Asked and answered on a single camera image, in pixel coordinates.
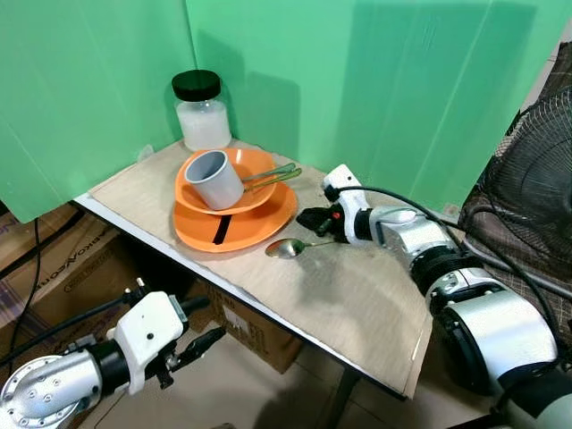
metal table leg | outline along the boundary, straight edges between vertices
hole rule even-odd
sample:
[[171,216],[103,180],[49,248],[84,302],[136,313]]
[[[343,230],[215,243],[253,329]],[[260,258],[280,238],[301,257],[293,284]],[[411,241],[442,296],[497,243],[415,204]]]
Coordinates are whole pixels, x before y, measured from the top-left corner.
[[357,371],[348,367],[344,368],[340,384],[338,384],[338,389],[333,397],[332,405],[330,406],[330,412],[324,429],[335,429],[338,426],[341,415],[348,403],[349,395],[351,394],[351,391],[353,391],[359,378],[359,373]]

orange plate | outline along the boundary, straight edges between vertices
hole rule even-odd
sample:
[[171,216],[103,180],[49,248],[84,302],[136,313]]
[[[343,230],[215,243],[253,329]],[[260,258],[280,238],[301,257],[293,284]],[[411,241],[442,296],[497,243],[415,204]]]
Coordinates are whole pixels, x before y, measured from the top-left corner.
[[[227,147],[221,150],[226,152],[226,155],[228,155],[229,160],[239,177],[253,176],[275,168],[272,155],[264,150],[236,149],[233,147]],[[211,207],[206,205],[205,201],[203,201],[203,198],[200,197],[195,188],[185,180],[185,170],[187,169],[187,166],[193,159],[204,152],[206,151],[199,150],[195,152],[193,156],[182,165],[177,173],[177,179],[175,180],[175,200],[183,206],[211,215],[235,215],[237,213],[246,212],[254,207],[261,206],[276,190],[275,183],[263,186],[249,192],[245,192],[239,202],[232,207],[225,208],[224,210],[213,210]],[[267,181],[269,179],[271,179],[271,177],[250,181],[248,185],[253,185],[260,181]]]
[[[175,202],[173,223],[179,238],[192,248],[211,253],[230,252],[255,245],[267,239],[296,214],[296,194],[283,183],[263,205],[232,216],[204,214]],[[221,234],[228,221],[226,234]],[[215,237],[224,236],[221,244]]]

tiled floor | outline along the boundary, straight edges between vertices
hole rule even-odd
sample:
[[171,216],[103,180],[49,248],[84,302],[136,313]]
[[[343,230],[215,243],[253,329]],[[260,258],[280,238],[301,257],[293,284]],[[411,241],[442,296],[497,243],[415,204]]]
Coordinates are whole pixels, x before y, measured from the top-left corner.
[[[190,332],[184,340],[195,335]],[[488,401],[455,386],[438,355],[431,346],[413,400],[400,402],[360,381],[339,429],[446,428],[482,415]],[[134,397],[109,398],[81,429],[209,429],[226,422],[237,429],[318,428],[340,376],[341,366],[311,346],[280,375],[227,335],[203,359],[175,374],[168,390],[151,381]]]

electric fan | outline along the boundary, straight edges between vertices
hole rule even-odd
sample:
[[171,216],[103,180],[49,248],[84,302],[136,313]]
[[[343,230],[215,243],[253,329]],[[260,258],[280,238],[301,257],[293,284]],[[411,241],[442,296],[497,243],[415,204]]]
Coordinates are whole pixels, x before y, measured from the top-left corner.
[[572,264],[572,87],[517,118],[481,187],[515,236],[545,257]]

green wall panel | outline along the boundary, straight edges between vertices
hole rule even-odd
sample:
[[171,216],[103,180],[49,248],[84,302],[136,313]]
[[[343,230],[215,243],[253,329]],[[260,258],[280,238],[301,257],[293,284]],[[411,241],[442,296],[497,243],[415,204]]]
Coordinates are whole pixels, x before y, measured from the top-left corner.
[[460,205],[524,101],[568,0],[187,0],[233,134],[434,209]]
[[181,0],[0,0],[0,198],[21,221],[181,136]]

^^^^^^^^

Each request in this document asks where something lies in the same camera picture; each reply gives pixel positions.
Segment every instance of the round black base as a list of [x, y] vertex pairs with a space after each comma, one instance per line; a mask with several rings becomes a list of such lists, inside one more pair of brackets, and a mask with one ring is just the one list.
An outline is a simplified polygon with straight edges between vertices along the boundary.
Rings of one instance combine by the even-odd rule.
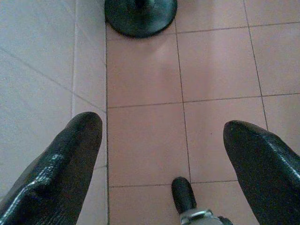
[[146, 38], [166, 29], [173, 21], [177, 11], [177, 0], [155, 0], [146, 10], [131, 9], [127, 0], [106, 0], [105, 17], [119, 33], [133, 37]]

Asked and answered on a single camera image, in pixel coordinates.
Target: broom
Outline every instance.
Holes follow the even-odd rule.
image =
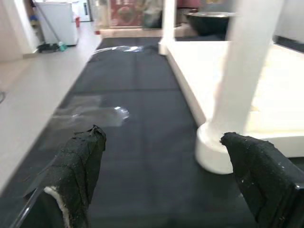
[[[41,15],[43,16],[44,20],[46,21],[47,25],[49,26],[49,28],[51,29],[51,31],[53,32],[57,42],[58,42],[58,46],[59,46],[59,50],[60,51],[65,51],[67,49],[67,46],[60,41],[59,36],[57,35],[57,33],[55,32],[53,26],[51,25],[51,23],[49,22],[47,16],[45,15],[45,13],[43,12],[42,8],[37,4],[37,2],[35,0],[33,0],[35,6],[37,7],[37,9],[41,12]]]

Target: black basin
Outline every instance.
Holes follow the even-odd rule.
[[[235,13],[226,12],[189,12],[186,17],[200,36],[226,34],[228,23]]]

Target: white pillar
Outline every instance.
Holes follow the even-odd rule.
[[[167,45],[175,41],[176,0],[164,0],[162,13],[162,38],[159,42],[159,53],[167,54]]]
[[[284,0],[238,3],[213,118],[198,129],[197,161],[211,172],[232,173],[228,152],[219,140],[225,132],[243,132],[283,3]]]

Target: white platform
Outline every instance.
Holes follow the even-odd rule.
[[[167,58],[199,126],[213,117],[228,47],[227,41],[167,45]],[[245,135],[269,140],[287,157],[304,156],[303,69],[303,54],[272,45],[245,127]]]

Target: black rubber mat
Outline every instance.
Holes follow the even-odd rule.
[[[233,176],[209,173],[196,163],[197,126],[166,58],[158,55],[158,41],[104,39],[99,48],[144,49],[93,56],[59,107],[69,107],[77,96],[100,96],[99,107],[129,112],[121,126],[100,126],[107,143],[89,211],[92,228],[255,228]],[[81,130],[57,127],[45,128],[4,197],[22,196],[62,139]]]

^^^^^^^^

• [Exercise details] Filter the listing for the word "black" and copy every line that holds it.

• [Reply]
Segment every instance of the round black base as a list of [x, y] vertex pairs with a space after each comma, one instance per line; a mask with several rings becomes a list of such lists, inside one more pair of brackets, and a mask with one ring is just the one list.
Target: black basin
Target: black rubber mat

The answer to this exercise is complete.